* Task directions:
Comb the records below for the string "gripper" and copy each line where it turns up.

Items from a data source
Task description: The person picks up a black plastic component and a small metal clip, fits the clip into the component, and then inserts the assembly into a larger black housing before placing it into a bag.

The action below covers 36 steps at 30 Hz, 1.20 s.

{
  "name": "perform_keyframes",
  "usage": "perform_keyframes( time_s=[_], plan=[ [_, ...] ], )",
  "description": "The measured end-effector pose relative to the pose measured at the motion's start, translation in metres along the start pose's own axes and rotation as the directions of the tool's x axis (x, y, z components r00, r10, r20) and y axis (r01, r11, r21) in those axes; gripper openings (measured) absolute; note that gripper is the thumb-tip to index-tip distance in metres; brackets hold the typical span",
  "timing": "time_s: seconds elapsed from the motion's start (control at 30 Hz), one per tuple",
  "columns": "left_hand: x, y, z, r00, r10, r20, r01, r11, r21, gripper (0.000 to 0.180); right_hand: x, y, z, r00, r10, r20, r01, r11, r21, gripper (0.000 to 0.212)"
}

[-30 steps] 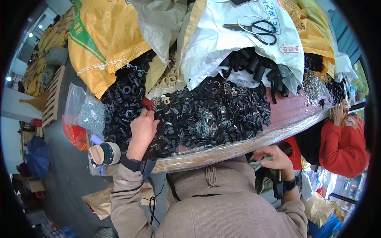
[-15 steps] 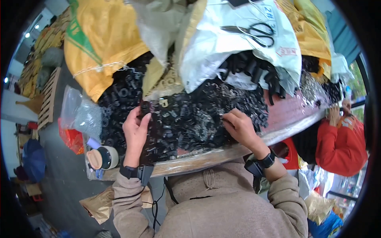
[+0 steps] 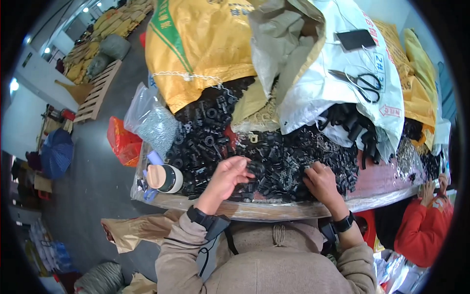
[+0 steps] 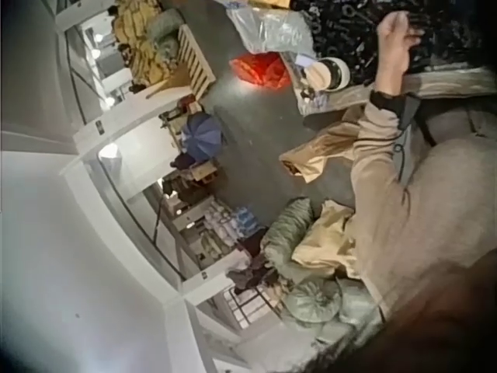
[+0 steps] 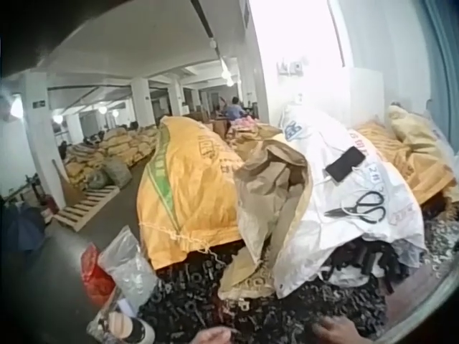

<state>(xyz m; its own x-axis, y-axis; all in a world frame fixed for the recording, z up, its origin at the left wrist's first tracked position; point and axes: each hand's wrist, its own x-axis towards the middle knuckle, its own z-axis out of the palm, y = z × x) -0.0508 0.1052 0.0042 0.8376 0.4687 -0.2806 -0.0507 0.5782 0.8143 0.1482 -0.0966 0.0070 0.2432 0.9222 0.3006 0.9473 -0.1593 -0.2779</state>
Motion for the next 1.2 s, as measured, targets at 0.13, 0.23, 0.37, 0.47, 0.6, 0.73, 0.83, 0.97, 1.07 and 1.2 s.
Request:
perform_keyframes(
  time_s=[0.13,0.23,0.37,0.47,0.6,0.73,0.83,0.97,1.07,1.2],
  plan=[
    [-0.009,-0.011,0.013,0.967,-0.14,0.214,0.176,0.971,-0.162,0.033,-0.004,-0.001,0.011,0.996,-0.016,0.087,0.022,0.997,-0.069,0.014],
    [-0.012,-0.018,0.029,0.942,-0.257,0.218,0.312,0.909,-0.277,0.036,-0.008,-0.002,0.015,0.997,-0.007,0.079,0.014,0.996,-0.086,0.013],
    [-0.013,-0.025,0.033,0.893,-0.259,0.369,0.416,0.789,-0.453,0.033,0.0,-0.007,0.012,0.998,0.045,0.036,-0.045,0.999,-0.005,0.01],
    [-0.015,-0.021,0.035,0.913,-0.244,0.327,0.387,0.769,-0.508,0.03,0.0,-0.01,0.006,0.99,0.142,-0.001,-0.139,0.974,0.176,0.008],
    [-0.013,-0.021,0.039,0.952,-0.224,0.206,0.301,0.799,-0.521,0.02,0.002,-0.008,0.003,0.967,0.251,0.05,-0.246,0.858,0.451,0.005],
    [-0.003,-0.029,0.056,0.973,-0.209,0.101,0.23,0.931,-0.285,0.014,-0.005,-0.003,0.006,0.851,0.395,0.346,-0.487,0.346,0.802,0.005],
    [0.003,-0.038,0.075,0.983,-0.157,0.097,0.163,0.985,-0.059,0.013,-0.006,-0.007,0.001,0.834,0.382,0.399,-0.478,0.137,0.868,0.008],
    [0.006,-0.042,0.093,0.993,-0.09,0.079,0.078,0.987,0.143,0.015,-0.005,-0.02,-0.009,0.837,0.309,0.451,-0.488,0.052,0.871,0.014],
    [0.005,-0.043,0.102,0.992,-0.056,0.116,0.025,0.966,0.259,0.014,-0.008,-0.022,-0.004,0.9,0.169,0.402,-0.414,0.041,0.909,0.022],
    [0.005,-0.044,0.102,0.992,-0.056,0.117,0.002,0.907,0.42,0.01,-0.007,-0.024,-0.009,0.933,0.18,0.312,-0.331,0.091,0.939,0.024]
  ],
)
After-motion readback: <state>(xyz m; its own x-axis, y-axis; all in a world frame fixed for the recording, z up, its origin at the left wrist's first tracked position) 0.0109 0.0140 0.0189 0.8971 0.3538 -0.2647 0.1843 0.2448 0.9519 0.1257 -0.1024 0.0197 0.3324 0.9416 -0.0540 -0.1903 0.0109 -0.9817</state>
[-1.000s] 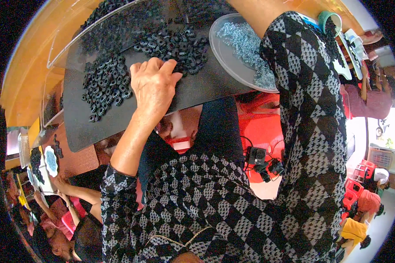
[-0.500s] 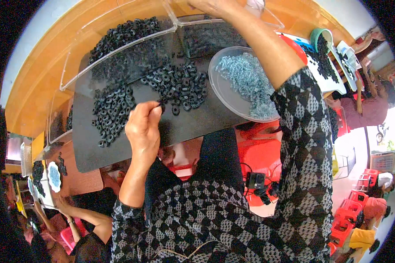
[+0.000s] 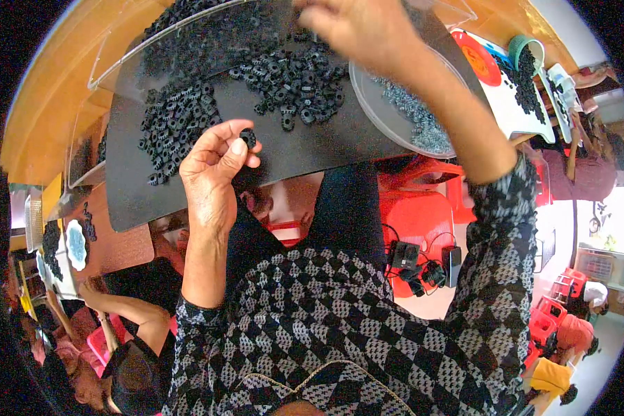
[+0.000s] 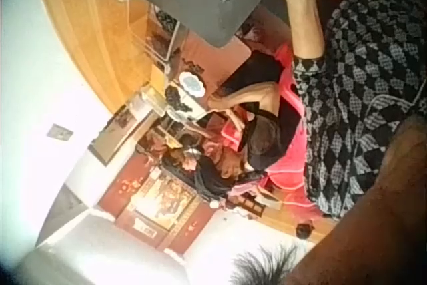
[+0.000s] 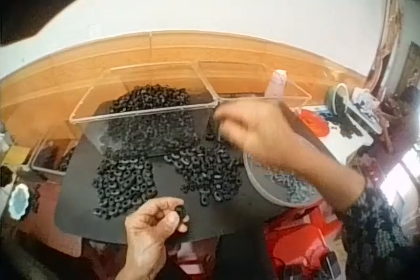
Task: The person picks up a black plastic component and a small metal pin, inserts the pin into the component, and places the assembled piece onto the table.
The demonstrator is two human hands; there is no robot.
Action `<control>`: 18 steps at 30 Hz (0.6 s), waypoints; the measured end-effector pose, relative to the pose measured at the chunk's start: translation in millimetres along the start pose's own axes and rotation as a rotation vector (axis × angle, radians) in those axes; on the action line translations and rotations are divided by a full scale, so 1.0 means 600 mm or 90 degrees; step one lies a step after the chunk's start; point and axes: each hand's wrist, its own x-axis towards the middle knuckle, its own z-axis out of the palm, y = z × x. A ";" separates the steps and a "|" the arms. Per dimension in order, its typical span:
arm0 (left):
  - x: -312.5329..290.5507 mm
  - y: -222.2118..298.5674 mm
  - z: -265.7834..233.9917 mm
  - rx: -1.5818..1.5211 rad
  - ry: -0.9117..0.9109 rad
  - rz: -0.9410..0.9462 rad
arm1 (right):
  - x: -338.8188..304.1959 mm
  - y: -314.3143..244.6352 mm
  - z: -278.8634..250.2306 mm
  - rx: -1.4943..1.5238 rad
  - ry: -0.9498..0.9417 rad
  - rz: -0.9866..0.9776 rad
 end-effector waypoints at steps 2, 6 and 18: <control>-0.004 -0.004 0.002 0.015 0.005 -0.002 | -0.048 -0.038 0.033 0.083 -0.030 -0.025; -0.006 -0.001 0.015 0.021 0.005 0.030 | -0.103 -0.101 0.050 0.226 -0.085 0.076; -0.025 -0.013 0.015 0.041 0.004 0.053 | -0.181 -0.142 0.071 0.086 -0.050 -0.010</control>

* Output:
  "description": "The measured end-effector pose relative to the pose measured at the motion's start, translation in metres along the start pose's own axes and rotation as the directions of the tool's x axis (x, y, z components r00, r10, r20) and y axis (r01, r11, r21) in those axes; gripper openings (measured) absolute; note that gripper is the thumb-tip to index-tip distance in metres; brackets hold the typical span",
  "columns": "left_hand: x, y, z, r00, r10, r20, r01, r11, r21, gripper (0.000 to 0.180); right_hand: x, y, z, r00, r10, r20, r01, r11, r21, gripper (0.000 to 0.212)"

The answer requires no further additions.